A little later, a flight attendant taps me on the shoulder and says, “Sir, we’re about to land. You need to fasten your seatbelt.”
I look up with a start, realizing I must have dozed off. But Callie hasn’t returned. Frowning, I twist around and look back down the aisle, but I can’t see her. I hope she isn’t still locked in the lavatory, but I remember seeing a couple empty seats back there so maybe she thought it safer to claim one. Her purse is still stowed under the seat, so she has to come back for it. Except she can’t, now that we’re landing.
I’m glancing back down the aisle again when I hear a melodic whistle come from the portly guy in the window seat. It takes a second for me to recognize the notes of “Strangers in the Night” and I stare at him. He gives me a sly smile and a half-shrug. “Either she fell in, or she needs space after doing something out of step with her principles. Maybe let it be what it is?”

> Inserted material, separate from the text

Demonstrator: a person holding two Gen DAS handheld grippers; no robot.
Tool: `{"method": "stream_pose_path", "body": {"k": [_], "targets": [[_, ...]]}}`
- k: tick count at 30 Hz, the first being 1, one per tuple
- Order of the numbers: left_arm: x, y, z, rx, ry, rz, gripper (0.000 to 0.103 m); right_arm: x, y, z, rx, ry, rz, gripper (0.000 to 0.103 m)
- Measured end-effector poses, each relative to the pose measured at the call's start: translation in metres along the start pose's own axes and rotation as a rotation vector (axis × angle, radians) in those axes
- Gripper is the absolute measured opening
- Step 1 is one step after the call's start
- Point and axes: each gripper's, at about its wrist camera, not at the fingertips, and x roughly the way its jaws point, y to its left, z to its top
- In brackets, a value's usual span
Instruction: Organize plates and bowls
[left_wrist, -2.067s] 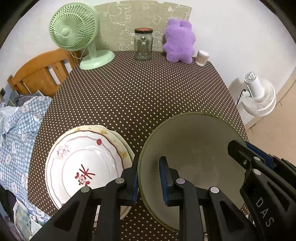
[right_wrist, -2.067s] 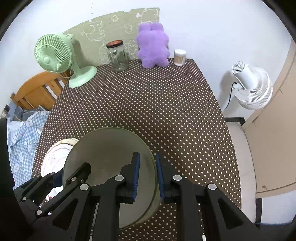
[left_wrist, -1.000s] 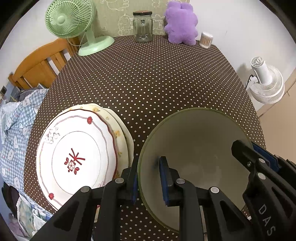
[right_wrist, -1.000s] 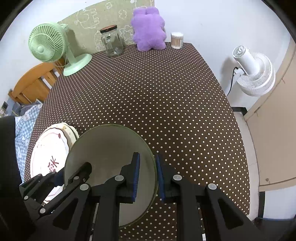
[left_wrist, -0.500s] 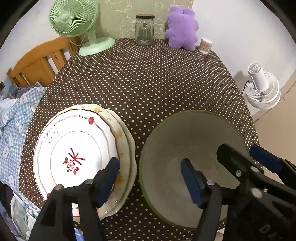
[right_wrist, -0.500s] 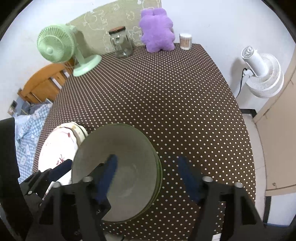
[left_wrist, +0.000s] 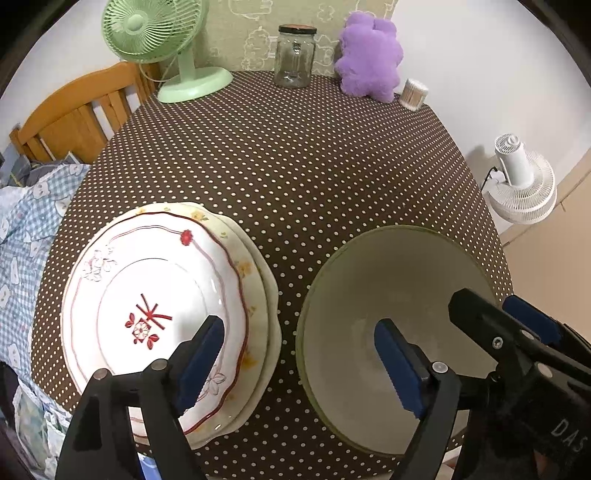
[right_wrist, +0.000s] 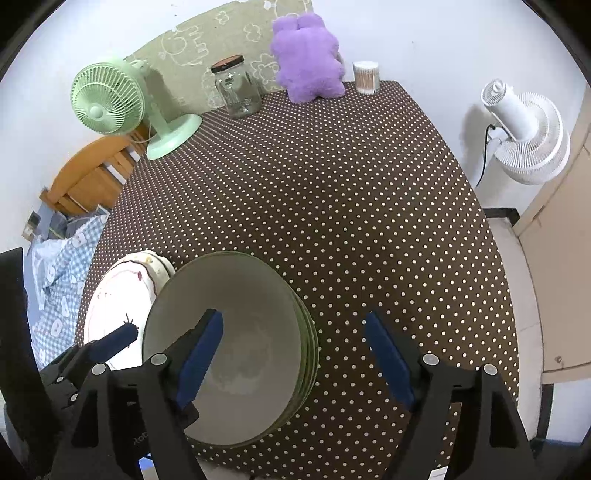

I grunt in response because he’s right, but I don’t like it. I don’t want it to end this way. “You got a pen and paper?”
He shakes his head. I see a pen sticking out of her purse and grab it, only to discover it’s the damn pen light she blinded me with earlier. After a bit more rummaging, I find a cheap ballpoint.
Pulling it out, a spark of light flashes off a silver ring that’s hooked around it. I slip it off the pen and stare at the bit of jewelry for a second. It’s an ugly little thing with a circle of tiny reflective specks that might pass for diamonds surrounding a small garnet, which doesn’t fit my image of her at all. It’s neither elegant nor particularly valuable. If this was the so-called engagement ring, she’s better off without the asshole who gave it to her.
“Loser,” I mutter, stashing the ring back in an inner pocket of her bag. Then I fish her book out of the rear seat pocket and scribble a note on the back of the last page, rip the page out, fold it once, then slide it into her wallet right in front of her driver’s license where I’m sure she’ll see it eventually.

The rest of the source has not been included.